_Task item_
Look for "cabinet" in the records and copy every line that has it.

_Task data_
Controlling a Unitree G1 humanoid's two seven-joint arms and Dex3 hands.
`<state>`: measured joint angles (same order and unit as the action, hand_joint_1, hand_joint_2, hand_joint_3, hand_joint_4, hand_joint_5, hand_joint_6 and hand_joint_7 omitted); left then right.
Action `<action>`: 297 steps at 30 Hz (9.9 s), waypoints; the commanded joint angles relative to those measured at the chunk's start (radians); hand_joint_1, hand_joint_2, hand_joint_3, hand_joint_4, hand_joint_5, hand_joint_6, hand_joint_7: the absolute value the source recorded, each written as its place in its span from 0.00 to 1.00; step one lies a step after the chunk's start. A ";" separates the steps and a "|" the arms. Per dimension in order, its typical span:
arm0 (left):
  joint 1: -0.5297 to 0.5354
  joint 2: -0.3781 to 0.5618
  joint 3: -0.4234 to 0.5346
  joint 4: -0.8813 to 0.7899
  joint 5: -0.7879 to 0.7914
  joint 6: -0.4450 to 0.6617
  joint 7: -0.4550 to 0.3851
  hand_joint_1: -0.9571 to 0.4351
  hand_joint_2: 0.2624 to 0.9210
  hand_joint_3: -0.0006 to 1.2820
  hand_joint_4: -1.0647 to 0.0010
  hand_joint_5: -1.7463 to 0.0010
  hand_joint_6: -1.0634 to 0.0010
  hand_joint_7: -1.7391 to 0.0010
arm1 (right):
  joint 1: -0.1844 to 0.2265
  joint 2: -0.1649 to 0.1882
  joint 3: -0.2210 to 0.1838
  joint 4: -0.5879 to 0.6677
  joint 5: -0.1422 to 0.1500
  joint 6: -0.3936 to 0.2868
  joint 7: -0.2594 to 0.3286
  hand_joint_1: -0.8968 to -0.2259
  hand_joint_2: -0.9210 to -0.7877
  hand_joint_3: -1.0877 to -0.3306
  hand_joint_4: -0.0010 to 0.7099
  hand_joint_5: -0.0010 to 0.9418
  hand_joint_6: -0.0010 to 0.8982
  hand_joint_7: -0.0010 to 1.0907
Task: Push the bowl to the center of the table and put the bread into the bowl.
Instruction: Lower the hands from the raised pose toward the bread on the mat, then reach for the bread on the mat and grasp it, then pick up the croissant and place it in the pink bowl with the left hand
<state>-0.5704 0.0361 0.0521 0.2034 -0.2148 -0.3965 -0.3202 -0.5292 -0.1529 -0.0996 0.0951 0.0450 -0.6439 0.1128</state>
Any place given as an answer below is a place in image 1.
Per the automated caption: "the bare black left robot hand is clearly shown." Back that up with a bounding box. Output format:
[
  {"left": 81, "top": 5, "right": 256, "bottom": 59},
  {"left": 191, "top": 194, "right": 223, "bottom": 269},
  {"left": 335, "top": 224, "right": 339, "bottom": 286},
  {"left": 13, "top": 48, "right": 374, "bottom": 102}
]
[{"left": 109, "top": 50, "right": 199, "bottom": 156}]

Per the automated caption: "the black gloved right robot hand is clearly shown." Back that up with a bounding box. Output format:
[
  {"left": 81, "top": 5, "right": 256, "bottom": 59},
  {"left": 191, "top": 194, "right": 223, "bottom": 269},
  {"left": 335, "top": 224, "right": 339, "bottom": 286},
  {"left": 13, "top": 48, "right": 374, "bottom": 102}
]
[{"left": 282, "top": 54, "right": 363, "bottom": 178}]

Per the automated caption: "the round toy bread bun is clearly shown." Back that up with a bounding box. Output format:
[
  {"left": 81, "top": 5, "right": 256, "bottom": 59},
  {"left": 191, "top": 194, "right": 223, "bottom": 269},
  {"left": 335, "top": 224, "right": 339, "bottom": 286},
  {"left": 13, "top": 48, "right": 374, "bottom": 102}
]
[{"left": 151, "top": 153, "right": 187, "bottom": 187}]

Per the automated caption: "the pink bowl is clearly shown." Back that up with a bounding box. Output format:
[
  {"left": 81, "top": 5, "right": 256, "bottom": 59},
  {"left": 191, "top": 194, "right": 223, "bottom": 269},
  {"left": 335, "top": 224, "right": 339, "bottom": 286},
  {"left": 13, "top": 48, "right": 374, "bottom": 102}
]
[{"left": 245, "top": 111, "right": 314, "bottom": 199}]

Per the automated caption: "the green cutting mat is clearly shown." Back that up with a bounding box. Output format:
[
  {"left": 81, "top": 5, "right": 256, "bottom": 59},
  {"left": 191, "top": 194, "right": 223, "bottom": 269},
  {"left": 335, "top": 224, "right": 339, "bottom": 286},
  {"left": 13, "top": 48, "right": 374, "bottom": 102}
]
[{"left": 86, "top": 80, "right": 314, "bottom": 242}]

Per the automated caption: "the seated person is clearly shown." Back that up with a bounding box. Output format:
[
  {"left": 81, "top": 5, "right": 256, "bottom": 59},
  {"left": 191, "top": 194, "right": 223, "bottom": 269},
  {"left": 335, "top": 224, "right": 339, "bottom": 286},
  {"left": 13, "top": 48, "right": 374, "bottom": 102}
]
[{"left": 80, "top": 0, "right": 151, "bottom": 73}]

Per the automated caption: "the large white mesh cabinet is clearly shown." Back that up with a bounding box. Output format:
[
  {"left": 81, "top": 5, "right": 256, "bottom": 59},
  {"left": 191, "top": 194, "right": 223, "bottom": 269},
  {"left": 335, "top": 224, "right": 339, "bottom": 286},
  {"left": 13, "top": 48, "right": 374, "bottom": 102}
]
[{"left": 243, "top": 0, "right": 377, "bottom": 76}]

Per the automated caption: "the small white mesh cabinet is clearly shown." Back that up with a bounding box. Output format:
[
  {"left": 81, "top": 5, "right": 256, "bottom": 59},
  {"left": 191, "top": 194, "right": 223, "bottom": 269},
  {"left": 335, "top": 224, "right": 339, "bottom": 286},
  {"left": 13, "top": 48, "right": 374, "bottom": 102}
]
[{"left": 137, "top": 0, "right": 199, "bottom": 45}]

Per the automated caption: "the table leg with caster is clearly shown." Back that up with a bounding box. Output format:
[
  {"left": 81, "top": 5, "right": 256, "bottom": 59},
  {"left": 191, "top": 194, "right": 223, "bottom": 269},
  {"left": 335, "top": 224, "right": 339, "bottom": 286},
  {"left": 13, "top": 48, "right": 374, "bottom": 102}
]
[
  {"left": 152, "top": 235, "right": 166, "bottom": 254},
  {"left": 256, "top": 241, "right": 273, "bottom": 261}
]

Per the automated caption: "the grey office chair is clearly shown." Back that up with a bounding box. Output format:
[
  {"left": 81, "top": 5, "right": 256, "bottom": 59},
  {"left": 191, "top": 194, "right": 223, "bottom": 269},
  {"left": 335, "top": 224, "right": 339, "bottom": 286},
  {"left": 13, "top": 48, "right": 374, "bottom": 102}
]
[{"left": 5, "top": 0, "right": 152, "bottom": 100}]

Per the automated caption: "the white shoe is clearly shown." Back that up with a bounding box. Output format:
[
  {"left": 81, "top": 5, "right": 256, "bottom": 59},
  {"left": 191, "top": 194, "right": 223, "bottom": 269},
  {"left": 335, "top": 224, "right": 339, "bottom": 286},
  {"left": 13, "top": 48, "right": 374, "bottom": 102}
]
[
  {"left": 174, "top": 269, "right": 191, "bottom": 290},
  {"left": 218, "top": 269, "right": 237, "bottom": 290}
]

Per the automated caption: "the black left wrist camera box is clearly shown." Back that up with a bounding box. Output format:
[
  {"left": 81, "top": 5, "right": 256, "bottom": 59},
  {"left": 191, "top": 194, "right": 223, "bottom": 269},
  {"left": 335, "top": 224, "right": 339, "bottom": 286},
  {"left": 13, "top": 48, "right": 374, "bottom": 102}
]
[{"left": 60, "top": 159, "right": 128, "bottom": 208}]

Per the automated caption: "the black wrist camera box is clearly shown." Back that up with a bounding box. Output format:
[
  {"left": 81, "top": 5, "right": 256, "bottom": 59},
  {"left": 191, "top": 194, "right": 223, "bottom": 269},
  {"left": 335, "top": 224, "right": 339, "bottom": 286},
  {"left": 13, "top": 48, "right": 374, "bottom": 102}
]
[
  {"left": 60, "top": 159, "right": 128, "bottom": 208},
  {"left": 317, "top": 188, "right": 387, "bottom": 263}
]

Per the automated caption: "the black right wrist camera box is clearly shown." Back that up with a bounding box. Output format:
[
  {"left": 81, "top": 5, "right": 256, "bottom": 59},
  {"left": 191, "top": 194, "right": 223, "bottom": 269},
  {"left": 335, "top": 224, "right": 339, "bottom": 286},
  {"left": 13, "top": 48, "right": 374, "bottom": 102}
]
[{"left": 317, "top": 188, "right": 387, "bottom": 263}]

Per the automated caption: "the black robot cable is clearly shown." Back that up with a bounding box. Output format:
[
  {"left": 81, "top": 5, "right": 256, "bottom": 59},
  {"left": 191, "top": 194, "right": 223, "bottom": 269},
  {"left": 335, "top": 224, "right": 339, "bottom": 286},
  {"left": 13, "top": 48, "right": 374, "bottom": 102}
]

_Reply_
Per the automated caption: "the large white mesh cabinet is clearly shown." Back that up with a bounding box. Output format:
Per the automated caption: "the small white mesh cabinet is clearly shown." Back that up with a bounding box. Output format:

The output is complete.